As propaganda spreading goes, I felt this fell somewhere short of an average evening on North Korean state television.
With great theatricality, said executive slung the magazine in the bin and stormed out of the pressroom, a gesture only slightly undermined by him realising he still needed it and so returning, a little sheepishly, and fishing it out again.
It summed up to me a kind of paranoia about the media that has only recently lifted. Their strategy was never to cogently answer the criticisms but try and get even in some way with the critic.
Sometimes they weren’t even being criticised but still got the hump, believing journalists were out to get them.
Politicians - including snooker politicians - have to roll with the punches. If you take a position of responsibility, you should expect to be challenged.

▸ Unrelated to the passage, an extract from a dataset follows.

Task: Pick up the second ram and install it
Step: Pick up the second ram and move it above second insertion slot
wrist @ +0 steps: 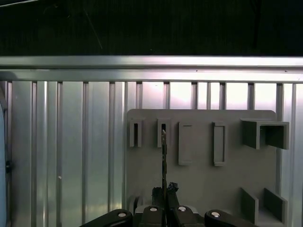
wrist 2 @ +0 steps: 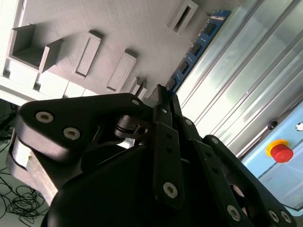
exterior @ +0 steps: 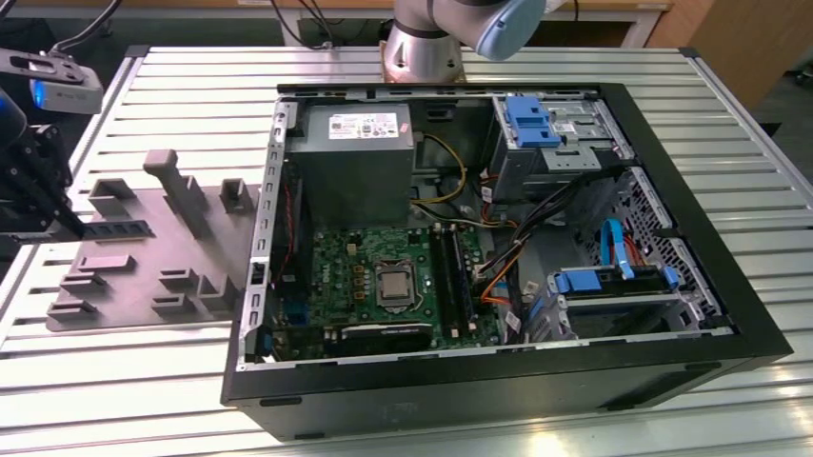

In my experience, journalists just want interesting stories, and that doesn’t mean just scandal.
Offbeat and quirky tales always play well and people enjoy feel-good stories, such as battles against the odds.
Most of the time the main battle is to get anything in the papers at all, particularly given the rise and rise of football and the space it takes up.
It is a world I have largely left behind now due to my commentary commitments and I don’t envy the latest brigade of snooker journos operating in a declining newspaper market.
But at least it’s a little friendlier these days.